To scale out our databases we will need to partition our data. Horizontal partitioning (aka Data Partitioning) can be a good first step.

We can use partitions schemes such as:

Hash-Based Partitioning
List-Based Partitioning
Range Based Partitioning
Composite Partitioning

The above approaches can still cause uneven data and load distribution, we can solve this using Consistent hashing.

For more details, refer to [Data Partitioning]() and [Consistent Hashing]().

Mutual friends

For mutual friends, we can build a social graph for every user.

Each node in the graph will represent a user and a directional edge will represent followers and followees.
After that, we can traverse the followers of a user to find and suggest a mutual friend.
This would require a Graph Database such as Neo4j and ArangoDB.

This is a pretty simple algorithm, to improve our suggestion accuracy, we will need to incorporate a recommendation model which uses machine learning as part of our algorithm.

Metrics and Analytics

Recording analytics and metrics is one of our extended requirements. As we will be using Apache Kafka to publish all sorts of events, we can process these events and run analytics on the data using Apache Spark which is an open-source unified analytics engine for large-scale data processing.

Caching

In a social media application, we have to be careful about using cache as our users expect the latest data. So, to prevent usage spikes from our resources we can cache the top 20% of the tweets.

To further improve efficiency we can add pagination to our system AP ls. This decision will be helpful for users with limited network bandwidth as they won't have to retrieve old messages unless requested.

Which cache eviction policy to use?

We can use solutions like Redis or Memcached and cache 20% of the daily traffic but what kind of cache eviction policy would best fit our needs? Least Recently Used (LRU) can be a good policy for our system. In this policy, we discard the least recently used key first.

How to handle cache miss?

Whenever there is a cache miss, our servers can hit the database directly and update the cache with the new entries. For more details, refer to Caching.

Media access and storage

As we know, most of our storage space will be used for storing media files such as images, videos, or other files. Our media service will be handling both access and storage of the user media files.

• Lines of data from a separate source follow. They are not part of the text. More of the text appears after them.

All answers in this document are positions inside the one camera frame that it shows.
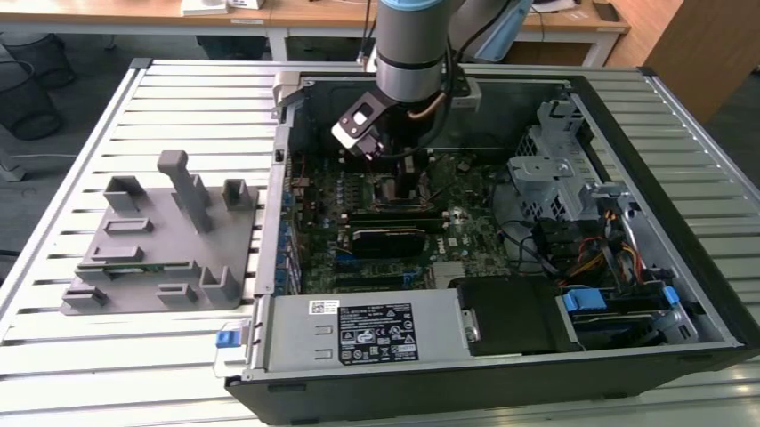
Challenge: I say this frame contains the metal socket cover frame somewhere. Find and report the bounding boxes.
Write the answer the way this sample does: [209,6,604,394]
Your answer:
[420,172,457,206]

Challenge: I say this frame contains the CPU socket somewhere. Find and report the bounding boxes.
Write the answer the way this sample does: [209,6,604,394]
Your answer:
[370,174,427,210]

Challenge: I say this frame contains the RAM slot black clips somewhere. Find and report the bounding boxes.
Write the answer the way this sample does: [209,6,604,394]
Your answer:
[348,212,445,219]

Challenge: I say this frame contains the silver metal drive cage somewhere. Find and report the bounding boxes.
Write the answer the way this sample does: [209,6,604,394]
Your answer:
[508,100,606,223]

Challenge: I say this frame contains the black graphics card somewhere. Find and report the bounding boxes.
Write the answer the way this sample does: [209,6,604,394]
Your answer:
[350,227,428,260]

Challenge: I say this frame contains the green motherboard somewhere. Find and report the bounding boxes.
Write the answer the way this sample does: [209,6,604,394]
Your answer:
[288,149,512,297]

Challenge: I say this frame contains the black expansion slot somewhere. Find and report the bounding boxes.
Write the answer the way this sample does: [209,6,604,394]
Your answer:
[332,276,405,288]

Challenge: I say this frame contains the white box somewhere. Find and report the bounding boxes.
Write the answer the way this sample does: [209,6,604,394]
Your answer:
[181,0,230,17]

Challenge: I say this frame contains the grey parts rack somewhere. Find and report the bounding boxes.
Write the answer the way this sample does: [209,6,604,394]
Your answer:
[59,149,262,318]

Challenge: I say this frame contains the silver power supply unit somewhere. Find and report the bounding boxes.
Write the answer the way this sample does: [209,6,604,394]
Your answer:
[249,295,477,370]

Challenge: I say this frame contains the wooden cabinet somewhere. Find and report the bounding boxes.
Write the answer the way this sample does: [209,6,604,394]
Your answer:
[644,0,760,124]

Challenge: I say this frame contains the green RAM stick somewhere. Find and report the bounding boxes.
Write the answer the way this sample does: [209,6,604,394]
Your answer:
[103,262,195,275]

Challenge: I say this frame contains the blue case latch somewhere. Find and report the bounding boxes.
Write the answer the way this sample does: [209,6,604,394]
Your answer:
[217,326,246,350]

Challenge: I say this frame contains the hard disk in blue carrier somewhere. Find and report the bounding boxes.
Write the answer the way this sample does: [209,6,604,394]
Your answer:
[561,287,664,352]

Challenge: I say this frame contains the black PC case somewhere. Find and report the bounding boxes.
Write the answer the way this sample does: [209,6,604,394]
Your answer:
[222,66,760,426]

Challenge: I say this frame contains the black mesh waste bin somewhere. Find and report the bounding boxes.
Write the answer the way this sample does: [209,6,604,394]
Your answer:
[0,31,78,90]
[0,60,63,141]

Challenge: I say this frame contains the grey stand foot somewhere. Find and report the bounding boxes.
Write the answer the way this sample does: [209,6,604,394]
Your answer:
[0,146,29,182]

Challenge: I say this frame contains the black white-rimmed camera mount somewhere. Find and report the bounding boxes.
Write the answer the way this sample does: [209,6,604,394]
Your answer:
[329,90,397,159]

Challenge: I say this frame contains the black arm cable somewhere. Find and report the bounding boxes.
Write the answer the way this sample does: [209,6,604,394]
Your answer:
[380,0,524,160]

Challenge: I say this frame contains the yellow power wire bundle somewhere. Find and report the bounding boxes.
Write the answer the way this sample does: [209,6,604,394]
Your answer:
[599,211,647,286]

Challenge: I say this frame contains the wooden desk white frame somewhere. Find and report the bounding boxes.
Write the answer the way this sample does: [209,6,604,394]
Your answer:
[17,0,632,68]

But where can we store files at scale? Well, Object storage is what we're looking for. Object stores break data files up into pieces called objects. It then stores those objects in a single repository, which can be spread out across multiple networked systems. We can also use distributed file storage such as HDFS or GlusterFS.

Content Delivery Network (CDN)

Content delivery network (CDN) increases content availability and redundancy while reducing bandwidth costs.
Generally, static files such as images, and videos are served from CON.
We can use services like Amazon CloudFront or Cloudflare CON for this use case.